RECORD SET:
[Start of section]
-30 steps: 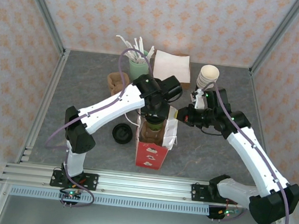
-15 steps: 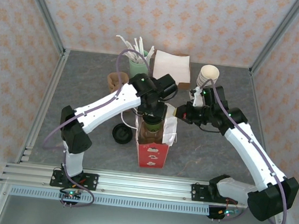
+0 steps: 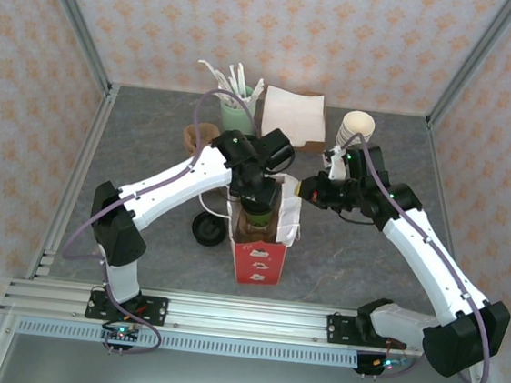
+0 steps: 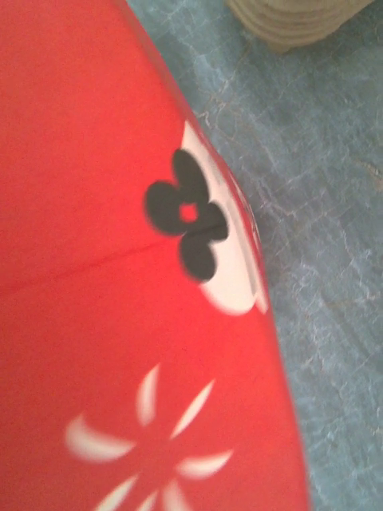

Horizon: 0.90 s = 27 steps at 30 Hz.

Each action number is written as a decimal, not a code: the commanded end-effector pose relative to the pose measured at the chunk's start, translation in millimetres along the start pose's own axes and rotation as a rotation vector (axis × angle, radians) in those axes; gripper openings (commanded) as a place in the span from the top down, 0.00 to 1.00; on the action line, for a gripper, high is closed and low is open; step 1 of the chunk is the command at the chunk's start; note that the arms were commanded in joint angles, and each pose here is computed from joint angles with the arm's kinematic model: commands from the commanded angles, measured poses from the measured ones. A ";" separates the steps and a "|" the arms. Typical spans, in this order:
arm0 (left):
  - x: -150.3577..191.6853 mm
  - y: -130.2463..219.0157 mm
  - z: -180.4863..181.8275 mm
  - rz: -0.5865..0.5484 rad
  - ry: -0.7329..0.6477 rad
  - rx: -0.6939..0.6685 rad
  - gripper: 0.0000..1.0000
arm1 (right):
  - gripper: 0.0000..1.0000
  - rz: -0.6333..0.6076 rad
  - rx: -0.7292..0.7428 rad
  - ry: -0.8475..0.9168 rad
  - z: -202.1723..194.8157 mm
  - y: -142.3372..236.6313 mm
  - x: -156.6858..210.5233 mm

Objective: Pack the takeout coffee

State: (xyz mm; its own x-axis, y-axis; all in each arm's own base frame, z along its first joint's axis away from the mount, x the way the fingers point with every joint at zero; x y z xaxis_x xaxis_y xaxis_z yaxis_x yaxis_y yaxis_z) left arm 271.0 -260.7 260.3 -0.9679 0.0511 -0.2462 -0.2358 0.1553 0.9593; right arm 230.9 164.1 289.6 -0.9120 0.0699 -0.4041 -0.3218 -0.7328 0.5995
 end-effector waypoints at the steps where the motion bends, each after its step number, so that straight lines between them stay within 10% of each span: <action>1: -10.9 2.2 12.2 -0.043 -0.026 -0.019 0.43 | 1.00 -0.024 0.027 0.037 -4.9 -3.3 -3.6; 27: -3.4 -0.5 14.9 -0.038 -0.023 -0.010 0.44 | 1.00 -0.050 0.023 0.002 9.2 -12.5 -22.1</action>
State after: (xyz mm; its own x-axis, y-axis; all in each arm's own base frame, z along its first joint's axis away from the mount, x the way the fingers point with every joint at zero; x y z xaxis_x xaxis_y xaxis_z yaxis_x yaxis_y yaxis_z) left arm 281.6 -252.3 246.4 -0.9629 0.1040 -0.2491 -0.2305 0.1633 0.9593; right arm 250.4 176.9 288.4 -0.9115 0.0848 -0.4026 -0.3372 -0.7146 0.6129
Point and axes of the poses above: each hand's point on the last joint's axis, 136 mm out from that joint toward the fingers, its own y axis back along the fingers, its own z axis along the line the jaws close on, x = y × z, the point moved 7 cm from there along y, back along the fingers, and after that the axes turned 6 degrees about y, right-handed, at the moved point
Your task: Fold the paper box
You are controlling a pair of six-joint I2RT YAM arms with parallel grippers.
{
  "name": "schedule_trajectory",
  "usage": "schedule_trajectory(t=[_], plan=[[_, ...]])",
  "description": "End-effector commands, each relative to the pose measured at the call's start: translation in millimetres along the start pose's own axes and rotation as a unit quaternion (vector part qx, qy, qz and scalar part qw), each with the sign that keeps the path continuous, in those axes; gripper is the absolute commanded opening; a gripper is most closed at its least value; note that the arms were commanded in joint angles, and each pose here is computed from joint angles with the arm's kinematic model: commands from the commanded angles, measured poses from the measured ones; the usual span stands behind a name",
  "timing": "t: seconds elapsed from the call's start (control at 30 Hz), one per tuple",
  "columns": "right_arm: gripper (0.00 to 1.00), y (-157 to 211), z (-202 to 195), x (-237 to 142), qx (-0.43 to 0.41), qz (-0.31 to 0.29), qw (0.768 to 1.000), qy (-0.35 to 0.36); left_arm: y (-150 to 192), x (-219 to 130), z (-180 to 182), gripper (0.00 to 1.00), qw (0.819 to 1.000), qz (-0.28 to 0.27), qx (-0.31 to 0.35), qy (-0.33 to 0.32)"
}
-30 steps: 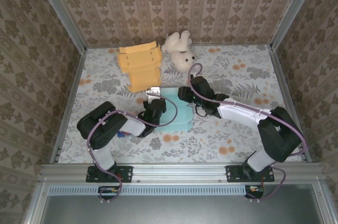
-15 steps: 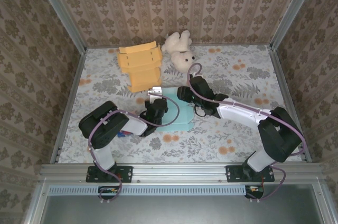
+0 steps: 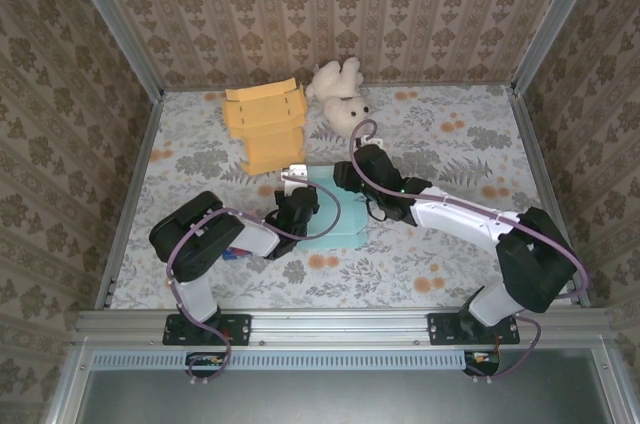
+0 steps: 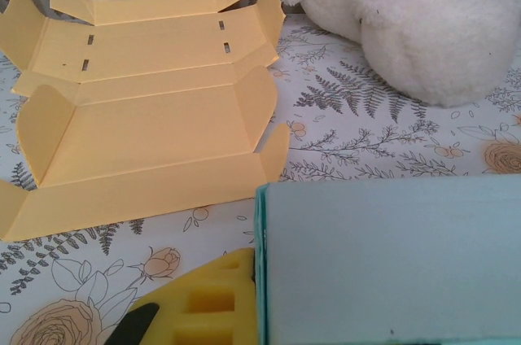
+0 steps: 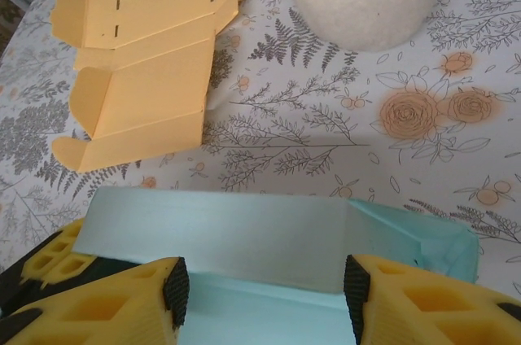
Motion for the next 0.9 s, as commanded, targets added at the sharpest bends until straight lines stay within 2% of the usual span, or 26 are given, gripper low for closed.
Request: schedule_trajectory(t=[0.0,0.5,0.77,0.87], plan=[[0.56,1.2,0.4,9.7,-0.008,0.011,1.0,0.017,6.4,1.2,-3.3,0.0,1.0,0.011,0.006,-0.003],[0.56,17.7,0.7,21.7,0.005,0.041,0.999,0.006,8.3,1.7,-4.3,0.0,1.0,0.011,0.002,-0.004],[0.57,22.7,13.2,19.8,0.07,0.028,0.992,-0.101,8.7,1.2,-7.5,0.0,1.0,0.012,0.0,0.002],[0.57,24.9,10.5,16.3,0.079,0.02,0.991,-0.103,9.2,0.6,-7.0,0.0,1.0,0.012,0.0,0.002]])
Point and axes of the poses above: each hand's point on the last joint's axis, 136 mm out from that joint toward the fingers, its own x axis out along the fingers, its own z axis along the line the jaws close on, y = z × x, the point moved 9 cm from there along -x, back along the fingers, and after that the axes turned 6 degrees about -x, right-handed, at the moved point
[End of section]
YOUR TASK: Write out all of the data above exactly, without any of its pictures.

TASK RESULT:
-30 steps: 
-15 steps: 
+0 steps: 
+0 steps: 

Horizon: 0.90 s = 27 steps at 30 Hz.

Each action number is written as a decimal, not a code: the commanded end-effector pose relative to the pose measured at the chunk's start, translation in millimetres along the start pose's own axes and rotation as a rotation vector (axis × angle, radians) in those axes; gripper openings (commanded) as a place in the span from the top down, 0.00 to 1.00; on the action line, for a gripper, high is closed and low is open; step 1 of the chunk is the command at the chunk's start; note that the arms were commanded in joint angles, and each pose here is computed from joint angles with the arm's kinematic model: commands from the commanded angles, measured poses from the measured ones. A ";" separates the steps and a "|" the arms. Typical spans, in this order:
arm0 (left):
  - x: -150.3577..191.6853 mm
  - y: -130.2463..219.0157 mm
  - z: -180.4863..181.8275 mm
  - rz: -0.5865..0.5484 rad
  - ry: -0.7329..0.6477 rad
  - rx: -0.6939..0.6685 rad
  - gripper: 0.0000..1.0000
arm1 (right):
  - gripper: 0.0000..1.0000
  - rz: -0.6333..0.6076 rad
  - rx: -0.7292..0.7428 rad
  - ry: -0.8475..0.9168 rad
  - z: -202.1723..194.8157 mm
  - y: -142.3372..236.6313 mm
  - x: -156.6858..210.5233 mm

Objective: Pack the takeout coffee

State: (xyz mm; its own x-axis, y-axis; all in each arm's own base frame, z along its first joint's axis away from the mount, x the way the fingers point with every joint at zero; x y z xaxis_x xaxis_y xaxis_z yaxis_x yaxis_y yaxis_z) left arm 271.0 -260.7 260.3 -0.9679 0.0511 -0.2462 -0.2358 0.1553 0.9593; right arm 230.9 164.1 289.6 -0.9120 0.0699 -0.4041 -0.3218 -0.7328 0.5995
 end-effector waypoints at the steps where the motion bends, each after its step number, so that straight lines between them stay within 10% of each span: <action>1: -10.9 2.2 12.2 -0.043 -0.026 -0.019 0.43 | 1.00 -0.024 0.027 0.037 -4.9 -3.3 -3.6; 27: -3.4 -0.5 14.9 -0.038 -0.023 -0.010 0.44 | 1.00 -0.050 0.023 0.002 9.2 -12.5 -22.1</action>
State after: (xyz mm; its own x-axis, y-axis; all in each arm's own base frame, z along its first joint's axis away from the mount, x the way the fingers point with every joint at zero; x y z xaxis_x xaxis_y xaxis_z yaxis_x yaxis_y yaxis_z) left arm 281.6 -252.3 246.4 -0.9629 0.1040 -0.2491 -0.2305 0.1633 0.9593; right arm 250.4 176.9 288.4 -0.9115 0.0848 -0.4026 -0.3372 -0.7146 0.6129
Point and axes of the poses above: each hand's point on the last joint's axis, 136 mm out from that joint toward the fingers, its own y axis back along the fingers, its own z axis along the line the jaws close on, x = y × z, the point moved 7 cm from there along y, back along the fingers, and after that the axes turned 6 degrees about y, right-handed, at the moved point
Your task: Fold the paper box
You are controlling a pair of six-joint I2RT YAM arms with parallel grippers.
{
  "name": "schedule_trajectory",
  "usage": "schedule_trajectory(t=[_], plan=[[_, ...]])",
  "description": "End-effector commands, each relative to the pose measured at the call's start: translation in millimetres along the start pose's own axes and rotation as a unit quaternion (vector part qx, qy, qz and scalar part qw), each with the sign that keeps the path continuous, in those axes; gripper is the absolute commanded opening; a gripper is most closed at its least value; note that the arms were commanded in joint angles, and each pose here is computed from joint angles with the arm's kinematic model: commands from the commanded angles, measured poses from the measured ones; the usual span stands behind a name",
  "timing": "t: seconds elapsed from the call's start (control at 30 Hz), one per tuple",
  "columns": "right_arm: gripper (0.00 to 1.00), y (-157 to 211), z (-202 to 195), x (-237 to 142), qx (-0.43 to 0.41), qz (-0.31 to 0.29), qw (0.768 to 1.000), qy (-0.35 to 0.36); left_arm: y (-150 to 192), x (-219 to 130), z (-180 to 182), gripper (0.00 to 1.00), qw (0.819 to 1.000), qz (-0.28 to 0.27), qx (-0.31 to 0.35), qy (-0.33 to 0.32)"
}
-30 steps: 
-15 steps: 
+0 steps: 
+0 steps: 
+0 steps: 
Motion for the next 0.9 s, as commanded, targets added at the sharpest bends until straight lines stay within 2% of the usual span, or 26 are given, gripper low for closed.
Request: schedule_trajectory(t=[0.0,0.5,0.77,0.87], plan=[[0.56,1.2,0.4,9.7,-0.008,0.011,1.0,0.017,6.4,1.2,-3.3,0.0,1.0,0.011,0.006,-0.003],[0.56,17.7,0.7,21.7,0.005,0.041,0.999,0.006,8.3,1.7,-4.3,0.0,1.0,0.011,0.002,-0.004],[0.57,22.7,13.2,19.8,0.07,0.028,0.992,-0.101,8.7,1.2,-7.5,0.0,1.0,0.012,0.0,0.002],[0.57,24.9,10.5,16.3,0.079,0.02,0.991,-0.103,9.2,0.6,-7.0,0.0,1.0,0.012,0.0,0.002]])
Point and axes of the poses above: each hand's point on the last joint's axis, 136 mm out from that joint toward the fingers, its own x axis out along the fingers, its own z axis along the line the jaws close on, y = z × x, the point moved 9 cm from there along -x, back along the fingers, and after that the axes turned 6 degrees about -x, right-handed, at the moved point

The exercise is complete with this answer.